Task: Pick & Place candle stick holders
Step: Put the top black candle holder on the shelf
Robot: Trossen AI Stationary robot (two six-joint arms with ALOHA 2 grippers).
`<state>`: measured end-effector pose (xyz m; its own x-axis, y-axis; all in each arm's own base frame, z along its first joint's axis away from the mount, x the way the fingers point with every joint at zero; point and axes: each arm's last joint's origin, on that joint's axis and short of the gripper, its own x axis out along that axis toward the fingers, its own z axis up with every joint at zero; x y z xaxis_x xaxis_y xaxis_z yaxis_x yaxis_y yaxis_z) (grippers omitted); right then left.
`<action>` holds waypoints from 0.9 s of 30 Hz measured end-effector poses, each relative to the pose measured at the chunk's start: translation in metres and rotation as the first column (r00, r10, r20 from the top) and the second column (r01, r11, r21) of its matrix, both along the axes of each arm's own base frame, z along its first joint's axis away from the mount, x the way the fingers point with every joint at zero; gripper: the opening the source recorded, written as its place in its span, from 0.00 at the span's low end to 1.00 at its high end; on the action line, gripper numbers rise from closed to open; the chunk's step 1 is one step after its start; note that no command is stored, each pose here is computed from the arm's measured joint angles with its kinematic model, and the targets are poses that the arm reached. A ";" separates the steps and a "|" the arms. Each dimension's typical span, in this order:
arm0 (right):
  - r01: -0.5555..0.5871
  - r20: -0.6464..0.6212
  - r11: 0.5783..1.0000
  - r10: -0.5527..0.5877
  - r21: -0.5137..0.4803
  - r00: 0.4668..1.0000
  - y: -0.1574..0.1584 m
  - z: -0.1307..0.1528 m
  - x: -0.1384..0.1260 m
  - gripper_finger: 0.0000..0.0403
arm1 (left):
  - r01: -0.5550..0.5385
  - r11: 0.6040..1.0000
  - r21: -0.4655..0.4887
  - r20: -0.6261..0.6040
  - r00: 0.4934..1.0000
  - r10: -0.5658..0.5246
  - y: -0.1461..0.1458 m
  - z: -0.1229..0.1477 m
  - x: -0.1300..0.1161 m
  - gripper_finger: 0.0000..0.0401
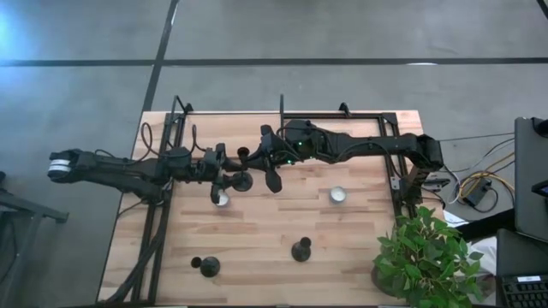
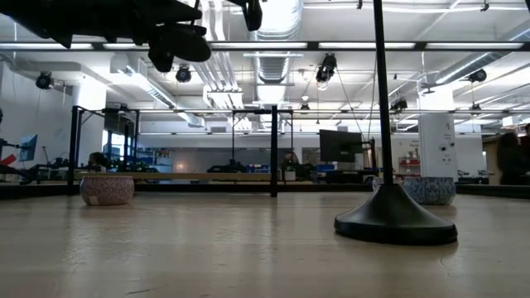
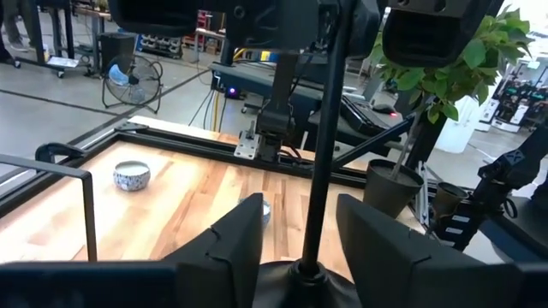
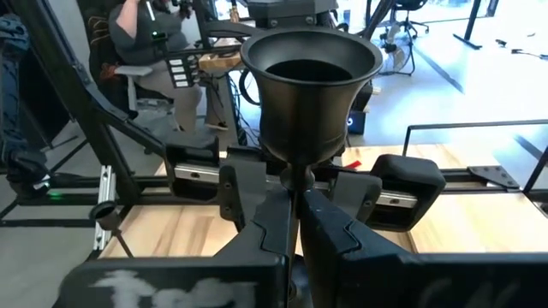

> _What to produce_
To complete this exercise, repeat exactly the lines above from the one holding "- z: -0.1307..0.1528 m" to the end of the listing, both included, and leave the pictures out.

> _The completed task_
  - z: -0.1307..0.1528 m
  - x: -0.1384..0.1260 m
  - gripper_finger: 0.0000..0.0403
arm1 (left):
  - r01: -0.5550..0.5385
  - r11: 0.6040..1.0000
  - r21: -0.4655..0.4887
  - r20: -0.6261..0.6040
  - r00: 0.4934..1.0000
  - r10: -0.5658..0.5246
  - y: -0.1461..0.1458 m
  - z: -0.1229..0.1477 m
  - x: -0.1300..0.1161 m
  - gripper_finger: 0.0000..0.0401

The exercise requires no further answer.